Paragoniamo l’essere vivente al sole. Il sole, al mattino, è a Oriente; la sera è a Occidente. Se chiediamo al cielo dov’è il sole mentre lo attraversa, il cielo può rispondere : è qui, è lì, tramonta. Ma se chiediamo al cielo che ne è del sole che è uscito dalla sua volta, che non gli appartiene, il cielo non ci può dire nulla. Ce ne può parlare solo quando lo contiene. Se paragoniamo il percorso del sole alle varie fasi della vita, possiamo dire che l’esperienza tace di ciò che ne è del niente che non appare più e lascia al proprio posto il cadavere.

Conclusione: “l’annientamento è una interpretazione di ciò che l’esperienza manifesta, cioè una fede, ma la fede non è verità.” E ancora: Lo squartamento del ‘diventare altro’ è la radice del dolore, della morte. A che diventa B, diventa identico a ciò che essa non è, ovvero A che diventa non A: è una follia. Noi siamo eterni, non siamo un diventare altro. Siamo destinati a un ritorno. Noi siamo già da sempre oltre la vita, più che vita.”

La fine del monologo – rigorosamente a braccio – viene accolta da uno scroscio di applausi, ma poco convinti: di stima per la mente, ma non per il messaggio.

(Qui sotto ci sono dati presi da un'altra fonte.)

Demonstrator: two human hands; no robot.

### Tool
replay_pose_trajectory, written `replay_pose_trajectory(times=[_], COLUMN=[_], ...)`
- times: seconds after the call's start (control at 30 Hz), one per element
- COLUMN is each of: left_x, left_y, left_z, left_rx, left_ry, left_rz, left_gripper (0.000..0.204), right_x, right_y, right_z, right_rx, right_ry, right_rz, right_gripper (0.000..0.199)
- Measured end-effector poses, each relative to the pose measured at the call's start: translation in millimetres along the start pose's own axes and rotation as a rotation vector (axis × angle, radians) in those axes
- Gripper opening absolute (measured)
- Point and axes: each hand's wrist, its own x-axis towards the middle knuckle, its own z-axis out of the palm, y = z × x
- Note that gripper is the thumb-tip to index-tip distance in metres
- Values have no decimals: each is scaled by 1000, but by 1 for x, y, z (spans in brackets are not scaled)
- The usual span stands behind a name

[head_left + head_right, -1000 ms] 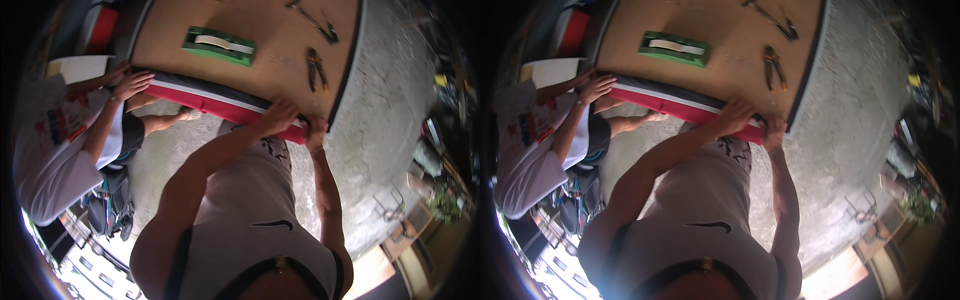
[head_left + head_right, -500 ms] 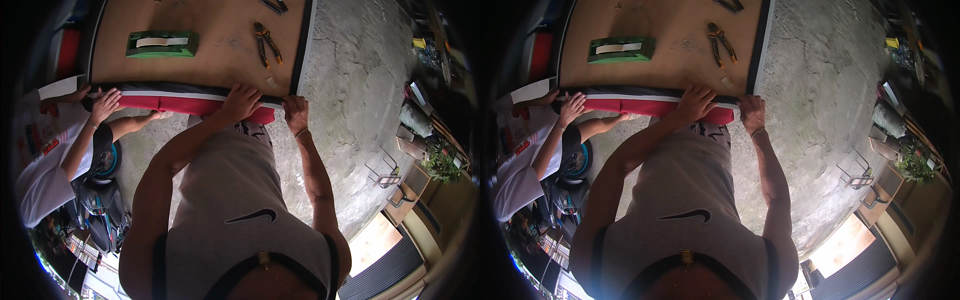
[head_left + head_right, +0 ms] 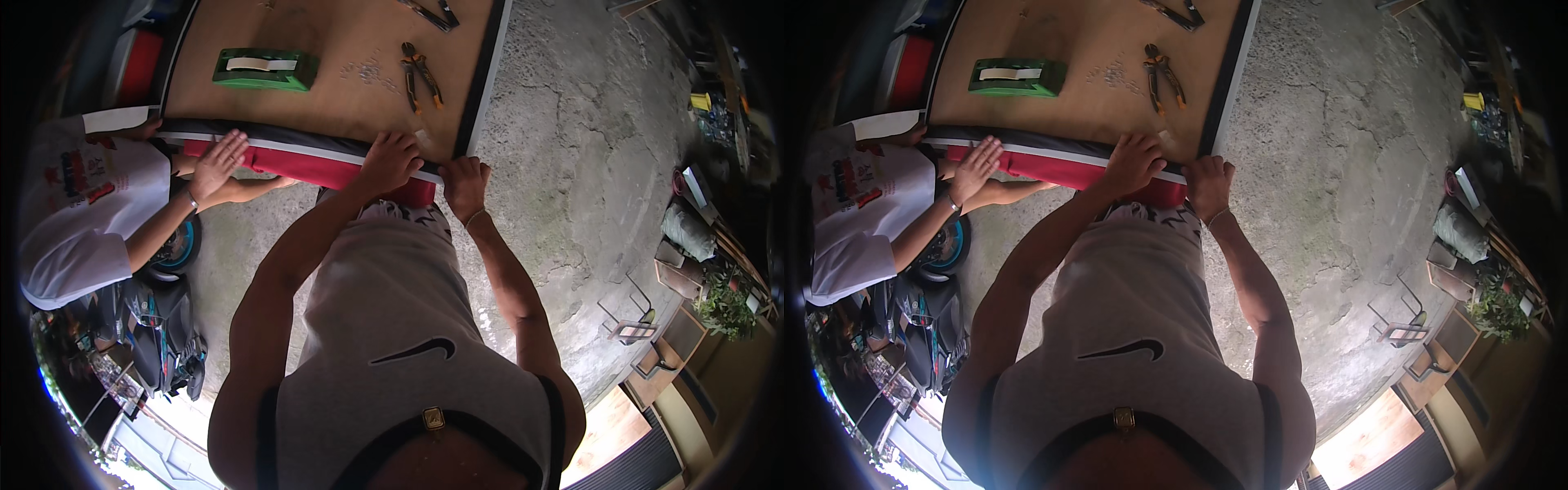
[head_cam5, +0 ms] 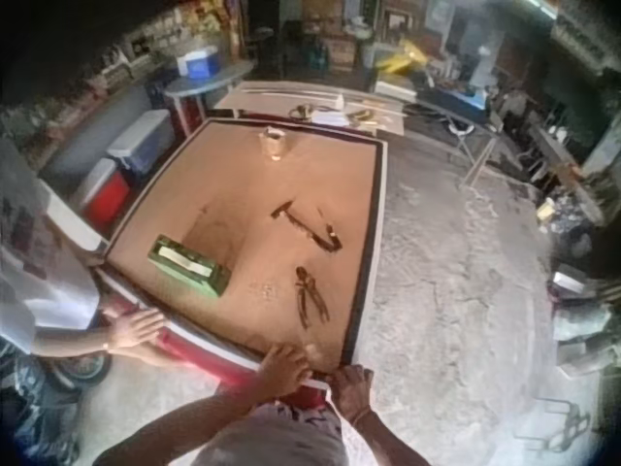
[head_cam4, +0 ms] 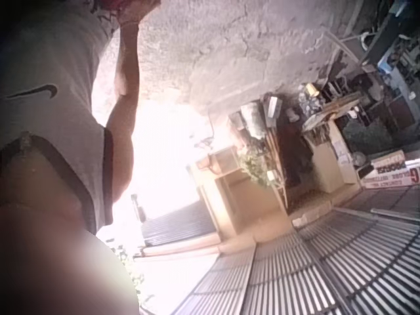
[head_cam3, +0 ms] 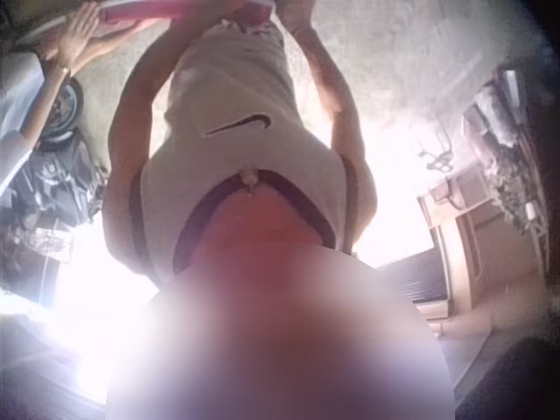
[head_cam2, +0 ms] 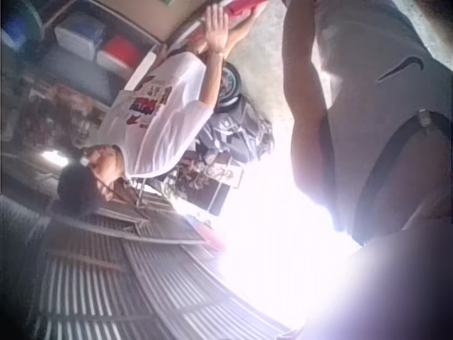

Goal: The person ties a yellow string to a wooden picture frame, carries the frame into a shop, and then works with another person to attach a black fabric backing to a large frame using a stapler.

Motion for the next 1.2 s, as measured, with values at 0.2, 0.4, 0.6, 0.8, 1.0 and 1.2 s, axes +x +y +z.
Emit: replay_pose_trajectory(times=[0.2, 0.4, 0.6, 0.8, 1.0, 1.2], left_x=[-5, 1, 2, 2, 4, 1], left_y=[3, 2, 13, 33, 34, 45], left_z=[0, 4, 1, 1, 6, 13], left_rx=[33, 96, 132, 191, 17, 53], left_ry=[-68, -50, -4, 158, -7, 146], left_rz=[10, 5, -91, -208, -212, -66], left_gripper=[19, 19, 18, 19, 25, 28], right_x=[-11, -5, -6, -4, -1, 0], right_y=[7, 21, 12, 22, 39, 44], right_z=[15, 10, 4, 24, 35, 42], right_rx=[142, 113, 145, 357, 751, 758], right_ry=[108, 28, 63, 177, 114, 146], right_rz=[87, -74, 323, 531, 597, 570], right_gripper=[10, 10, 22, 66, 86, 86])
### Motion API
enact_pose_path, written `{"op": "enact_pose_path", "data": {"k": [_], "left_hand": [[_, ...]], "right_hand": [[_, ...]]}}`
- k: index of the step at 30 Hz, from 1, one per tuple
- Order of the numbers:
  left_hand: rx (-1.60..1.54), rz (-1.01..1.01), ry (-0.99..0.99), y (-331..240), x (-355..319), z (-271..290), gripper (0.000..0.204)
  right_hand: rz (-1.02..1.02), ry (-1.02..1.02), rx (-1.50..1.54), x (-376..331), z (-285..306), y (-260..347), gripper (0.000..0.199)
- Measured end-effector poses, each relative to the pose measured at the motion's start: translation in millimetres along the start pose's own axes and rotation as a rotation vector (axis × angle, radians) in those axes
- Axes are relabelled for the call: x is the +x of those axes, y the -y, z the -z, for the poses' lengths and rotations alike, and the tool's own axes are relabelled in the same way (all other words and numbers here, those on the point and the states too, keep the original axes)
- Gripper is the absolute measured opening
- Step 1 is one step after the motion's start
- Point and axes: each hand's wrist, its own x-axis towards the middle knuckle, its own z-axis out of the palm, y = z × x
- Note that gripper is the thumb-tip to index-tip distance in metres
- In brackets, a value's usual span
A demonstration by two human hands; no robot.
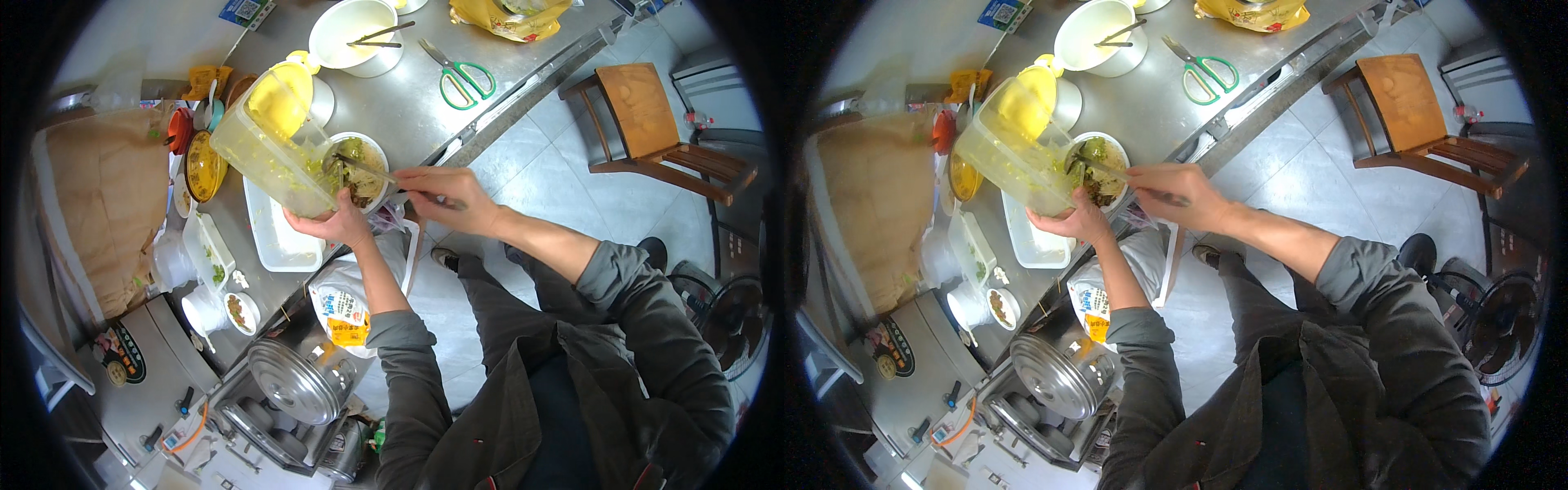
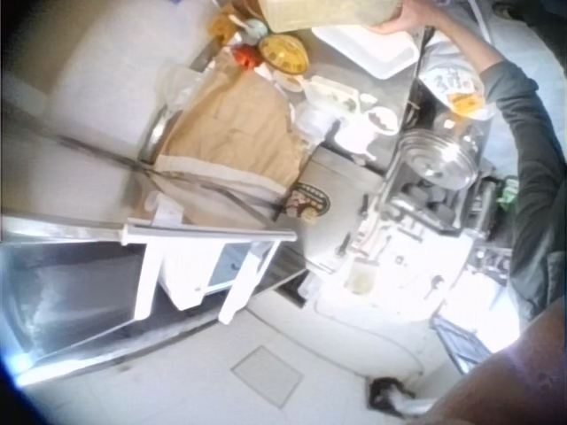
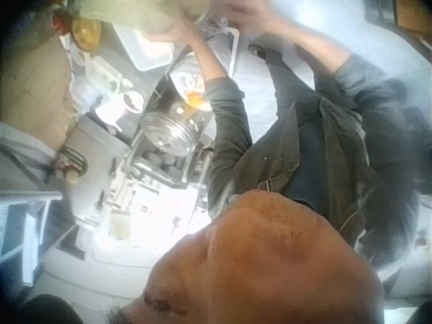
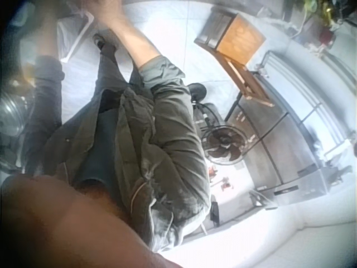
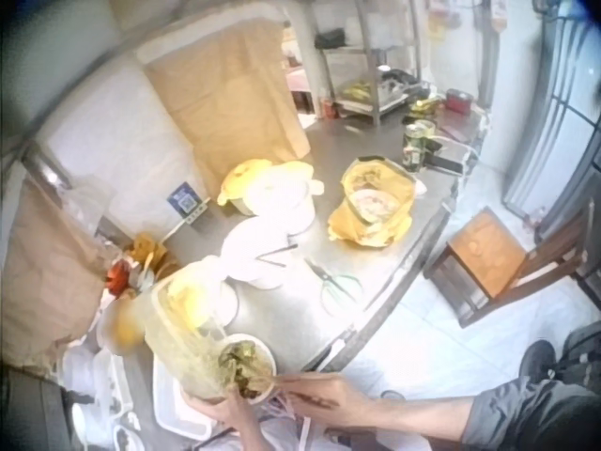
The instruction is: The person assembles a meal in a bowl by adding rice, vegetables, and sauce using chopsticks and a ladle. They then place the bowl into a microwave, heat it, and remove it.
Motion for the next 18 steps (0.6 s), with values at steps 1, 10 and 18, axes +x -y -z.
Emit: {"op": "enact_pose_path", "data": {"k": [1, 10, 18], "left_hand": [[0.005, -0.003, -0.004, 0, 0, 2, 0.118], [0.026, -0.015, -0.032, 8, 3, 10, 0.105], [-0.113, 0.018, -0.056, -1, 10, 6, 0.107]], "right_hand": [[-0.027, 0.026, -0.018, 0, 9, 5, 0.027], [-0.025, 0.062, 0.113, 8, 21, 4, 0.027], [-0.05, 0.097, 0.112, -4, 44, -13, 0.028]]}}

Quindi spazio alla domande, che però non sono dirette, ma filtrate dagli organizzatori, che le hanno raccolte prima dell’inizio della serata. (Un aspetto questo positivo, perché evita interventi di puro sfoggio filosofico, da un lato però negativo, perché partono da interrogativi precostituiti, cioè precedenti le parole del relatore. Oltre tutto, personalmente, non mi è stato consegnato nulla…) Dritto alla domanda attinente il tema della serata: quando inizia la vita? Severino attacca la dottrina cattolica, che dice che l’uomo è tale fin dal concepimento. Dio infonde l’anima nell’enbrione. Ma Dio – dice il filosofo – può essere l’uomo in potenza? E’ una bestemmia…” Altra domanda: l’arte può alleggerire il senso della vita? Risposta: “L’arte guarda il mondo, non può sottrarsi allo sguardo della vita intesa come volontà cosciente, volontà potente. E’ una forma della civiltà occidentale basata sul concetto di potenza. Prendiamo Leopardi: è uno dei massimi geni dell’umanità, arrivo a sostenere che lo sia più di Heidegger, Nietzsche, Gentile: ma è l’espressione più radicale dell’errore, perché afferma che tutto è nulla. Dato il modo in cui si intende la vita, egli mostra la necessità che tutto sia nulla.”

Altro coinvolgimento del cristianesimo: “l’arte cristiana vede l’uomo inscritto nel divino, ciò che lo porta in alto è il contenuto dell’arte. Quando finisce l’incanto dell’al di là e resta la miseria del quotidiano all’umanità resta la potenza del vedere la morte. Insomma, questa visione ci lascia galleggiare ancora un po’….” Ultima stoccata al Padre eterno cristiano: “Il pessimismo è pensare che noi siamo preda del nulla. L’omicidio originario è pensare che tu sei nulla, che le cose sono nulla. Dio realizza già un atto di omicidio all’inizio, perché ci considera nulla.”